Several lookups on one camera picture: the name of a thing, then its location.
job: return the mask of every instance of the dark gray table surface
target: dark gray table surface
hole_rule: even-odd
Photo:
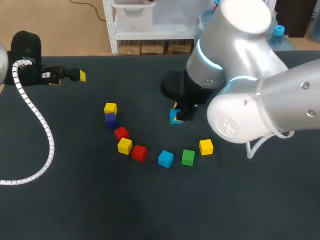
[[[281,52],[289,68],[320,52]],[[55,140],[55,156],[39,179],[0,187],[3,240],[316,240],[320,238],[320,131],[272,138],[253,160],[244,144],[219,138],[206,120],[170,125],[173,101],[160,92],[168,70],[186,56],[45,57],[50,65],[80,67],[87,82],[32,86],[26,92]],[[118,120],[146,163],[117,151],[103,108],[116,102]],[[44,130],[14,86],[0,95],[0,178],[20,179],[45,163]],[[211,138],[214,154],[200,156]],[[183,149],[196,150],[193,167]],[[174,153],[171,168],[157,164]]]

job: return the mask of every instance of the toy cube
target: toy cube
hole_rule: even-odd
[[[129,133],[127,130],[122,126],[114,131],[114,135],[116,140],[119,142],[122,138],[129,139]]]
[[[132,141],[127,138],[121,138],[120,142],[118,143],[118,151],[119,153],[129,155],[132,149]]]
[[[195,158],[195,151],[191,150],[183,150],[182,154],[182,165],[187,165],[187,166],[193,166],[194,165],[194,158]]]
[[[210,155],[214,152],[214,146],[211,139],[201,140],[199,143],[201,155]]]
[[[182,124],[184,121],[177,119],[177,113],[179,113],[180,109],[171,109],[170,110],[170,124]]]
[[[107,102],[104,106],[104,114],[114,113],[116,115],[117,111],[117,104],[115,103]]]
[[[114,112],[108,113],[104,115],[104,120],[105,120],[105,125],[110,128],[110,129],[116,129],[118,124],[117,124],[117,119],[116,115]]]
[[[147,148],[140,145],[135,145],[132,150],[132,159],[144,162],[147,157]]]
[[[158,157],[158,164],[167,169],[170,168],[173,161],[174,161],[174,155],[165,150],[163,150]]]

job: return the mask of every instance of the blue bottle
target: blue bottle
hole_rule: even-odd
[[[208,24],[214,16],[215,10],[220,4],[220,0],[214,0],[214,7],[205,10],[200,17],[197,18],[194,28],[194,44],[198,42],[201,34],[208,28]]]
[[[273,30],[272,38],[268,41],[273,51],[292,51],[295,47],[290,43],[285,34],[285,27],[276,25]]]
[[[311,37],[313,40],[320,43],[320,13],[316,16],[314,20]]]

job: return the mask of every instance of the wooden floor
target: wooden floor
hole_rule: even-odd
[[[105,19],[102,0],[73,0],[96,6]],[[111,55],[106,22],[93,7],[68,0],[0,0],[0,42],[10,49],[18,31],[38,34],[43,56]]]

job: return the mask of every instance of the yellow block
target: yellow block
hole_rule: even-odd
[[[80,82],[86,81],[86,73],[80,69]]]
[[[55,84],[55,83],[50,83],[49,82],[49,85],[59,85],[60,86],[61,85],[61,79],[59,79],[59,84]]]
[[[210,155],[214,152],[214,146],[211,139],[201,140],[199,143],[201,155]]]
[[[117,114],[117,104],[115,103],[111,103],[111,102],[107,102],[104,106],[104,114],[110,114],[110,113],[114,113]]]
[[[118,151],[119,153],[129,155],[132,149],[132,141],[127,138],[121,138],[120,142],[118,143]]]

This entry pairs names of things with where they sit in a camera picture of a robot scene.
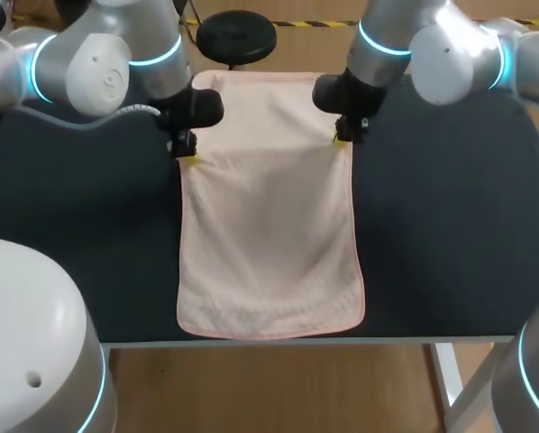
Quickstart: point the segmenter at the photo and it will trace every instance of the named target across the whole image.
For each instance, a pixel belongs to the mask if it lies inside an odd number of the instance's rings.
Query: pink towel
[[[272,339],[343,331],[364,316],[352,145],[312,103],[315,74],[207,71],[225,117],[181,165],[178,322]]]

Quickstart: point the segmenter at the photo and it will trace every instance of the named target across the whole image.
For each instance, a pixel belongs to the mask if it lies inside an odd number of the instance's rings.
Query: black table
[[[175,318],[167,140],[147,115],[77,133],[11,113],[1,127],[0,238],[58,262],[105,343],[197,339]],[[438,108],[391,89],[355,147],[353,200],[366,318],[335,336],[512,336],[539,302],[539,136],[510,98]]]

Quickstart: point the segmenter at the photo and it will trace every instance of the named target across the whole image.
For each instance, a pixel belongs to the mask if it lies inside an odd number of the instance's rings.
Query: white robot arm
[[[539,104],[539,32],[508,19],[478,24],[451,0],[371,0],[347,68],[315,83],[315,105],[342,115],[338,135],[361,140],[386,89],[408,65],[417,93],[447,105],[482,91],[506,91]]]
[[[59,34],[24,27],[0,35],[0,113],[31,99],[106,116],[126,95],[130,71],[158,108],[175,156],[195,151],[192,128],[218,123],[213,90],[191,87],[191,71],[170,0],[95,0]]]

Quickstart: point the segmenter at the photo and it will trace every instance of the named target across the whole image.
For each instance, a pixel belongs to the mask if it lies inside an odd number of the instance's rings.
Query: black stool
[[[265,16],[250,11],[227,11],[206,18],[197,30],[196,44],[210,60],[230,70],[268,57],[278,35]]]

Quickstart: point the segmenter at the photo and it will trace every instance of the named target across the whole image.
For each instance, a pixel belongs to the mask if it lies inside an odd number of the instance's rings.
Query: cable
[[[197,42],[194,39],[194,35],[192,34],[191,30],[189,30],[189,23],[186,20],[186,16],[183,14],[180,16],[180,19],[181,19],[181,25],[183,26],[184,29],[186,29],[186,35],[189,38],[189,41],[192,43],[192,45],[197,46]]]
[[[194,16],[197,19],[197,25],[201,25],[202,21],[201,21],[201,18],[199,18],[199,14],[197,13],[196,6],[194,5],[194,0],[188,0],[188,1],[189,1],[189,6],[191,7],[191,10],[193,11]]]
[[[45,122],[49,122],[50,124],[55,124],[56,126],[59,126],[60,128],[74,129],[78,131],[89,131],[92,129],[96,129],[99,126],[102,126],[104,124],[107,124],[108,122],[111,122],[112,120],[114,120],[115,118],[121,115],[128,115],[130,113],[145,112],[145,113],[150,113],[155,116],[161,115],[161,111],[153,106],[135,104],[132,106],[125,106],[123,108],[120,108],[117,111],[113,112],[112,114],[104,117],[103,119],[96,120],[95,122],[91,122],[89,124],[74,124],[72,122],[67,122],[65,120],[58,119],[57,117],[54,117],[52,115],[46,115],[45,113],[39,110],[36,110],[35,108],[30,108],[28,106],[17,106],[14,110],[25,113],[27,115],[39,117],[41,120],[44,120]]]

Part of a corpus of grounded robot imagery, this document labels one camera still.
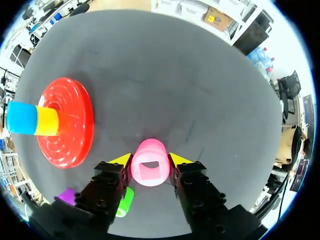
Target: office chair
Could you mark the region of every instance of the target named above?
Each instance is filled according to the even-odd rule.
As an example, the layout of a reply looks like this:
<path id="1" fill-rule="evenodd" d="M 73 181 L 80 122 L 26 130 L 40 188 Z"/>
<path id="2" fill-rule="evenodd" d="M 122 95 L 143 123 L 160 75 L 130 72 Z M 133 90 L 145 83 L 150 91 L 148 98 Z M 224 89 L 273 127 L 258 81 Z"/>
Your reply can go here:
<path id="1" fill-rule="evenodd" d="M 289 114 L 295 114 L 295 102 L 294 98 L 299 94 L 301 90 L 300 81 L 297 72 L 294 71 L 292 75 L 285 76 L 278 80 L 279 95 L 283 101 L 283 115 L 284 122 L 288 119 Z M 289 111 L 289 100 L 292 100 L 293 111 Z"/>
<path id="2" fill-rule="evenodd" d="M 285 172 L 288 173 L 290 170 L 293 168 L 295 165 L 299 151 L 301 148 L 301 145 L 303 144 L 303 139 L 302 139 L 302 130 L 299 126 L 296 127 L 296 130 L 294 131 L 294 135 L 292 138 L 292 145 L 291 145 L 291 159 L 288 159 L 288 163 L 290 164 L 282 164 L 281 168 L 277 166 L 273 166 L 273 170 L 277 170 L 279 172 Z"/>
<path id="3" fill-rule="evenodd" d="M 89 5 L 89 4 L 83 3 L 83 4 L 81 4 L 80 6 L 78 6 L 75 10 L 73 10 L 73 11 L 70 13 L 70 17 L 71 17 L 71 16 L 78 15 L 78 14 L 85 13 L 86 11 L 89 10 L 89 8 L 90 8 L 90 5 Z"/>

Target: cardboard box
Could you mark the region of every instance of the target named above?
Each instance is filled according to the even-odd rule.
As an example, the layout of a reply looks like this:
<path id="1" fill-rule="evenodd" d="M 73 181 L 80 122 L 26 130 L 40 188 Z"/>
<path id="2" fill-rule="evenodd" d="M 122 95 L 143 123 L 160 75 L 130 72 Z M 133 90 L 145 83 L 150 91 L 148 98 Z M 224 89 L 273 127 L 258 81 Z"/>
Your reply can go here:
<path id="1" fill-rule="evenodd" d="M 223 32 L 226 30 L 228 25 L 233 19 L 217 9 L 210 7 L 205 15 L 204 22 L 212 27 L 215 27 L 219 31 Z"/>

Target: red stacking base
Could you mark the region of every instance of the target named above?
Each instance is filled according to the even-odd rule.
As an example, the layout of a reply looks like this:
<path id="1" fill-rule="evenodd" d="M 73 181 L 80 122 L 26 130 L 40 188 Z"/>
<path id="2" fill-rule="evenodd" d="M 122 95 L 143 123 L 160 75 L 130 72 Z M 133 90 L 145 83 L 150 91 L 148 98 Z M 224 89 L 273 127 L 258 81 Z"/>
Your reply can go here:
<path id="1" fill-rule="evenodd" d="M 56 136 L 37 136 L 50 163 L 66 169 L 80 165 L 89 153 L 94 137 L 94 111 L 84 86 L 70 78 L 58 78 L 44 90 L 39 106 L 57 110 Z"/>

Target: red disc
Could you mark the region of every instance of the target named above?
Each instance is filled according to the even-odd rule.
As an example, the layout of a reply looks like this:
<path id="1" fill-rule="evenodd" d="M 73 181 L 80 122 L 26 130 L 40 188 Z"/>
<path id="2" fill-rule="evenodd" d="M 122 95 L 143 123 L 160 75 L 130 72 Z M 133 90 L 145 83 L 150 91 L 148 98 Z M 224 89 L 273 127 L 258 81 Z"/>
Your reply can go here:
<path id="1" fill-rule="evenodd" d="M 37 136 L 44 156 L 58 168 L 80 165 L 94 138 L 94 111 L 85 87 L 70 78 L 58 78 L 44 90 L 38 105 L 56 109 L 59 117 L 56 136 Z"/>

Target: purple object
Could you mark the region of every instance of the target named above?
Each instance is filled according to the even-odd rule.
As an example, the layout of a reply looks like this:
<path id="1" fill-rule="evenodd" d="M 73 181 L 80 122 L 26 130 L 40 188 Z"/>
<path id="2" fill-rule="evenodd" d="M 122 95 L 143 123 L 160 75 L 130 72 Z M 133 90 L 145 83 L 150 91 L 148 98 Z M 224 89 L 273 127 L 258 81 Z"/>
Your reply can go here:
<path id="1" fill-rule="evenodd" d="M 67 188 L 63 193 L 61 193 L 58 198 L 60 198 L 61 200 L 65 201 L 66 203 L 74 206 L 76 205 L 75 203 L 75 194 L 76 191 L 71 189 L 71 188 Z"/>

--- --- ---

Activity: Go through the listing above, and whenever a line holds the word "yellow", copy it.

Result:
job: return the mask of every instance of the yellow block
target: yellow block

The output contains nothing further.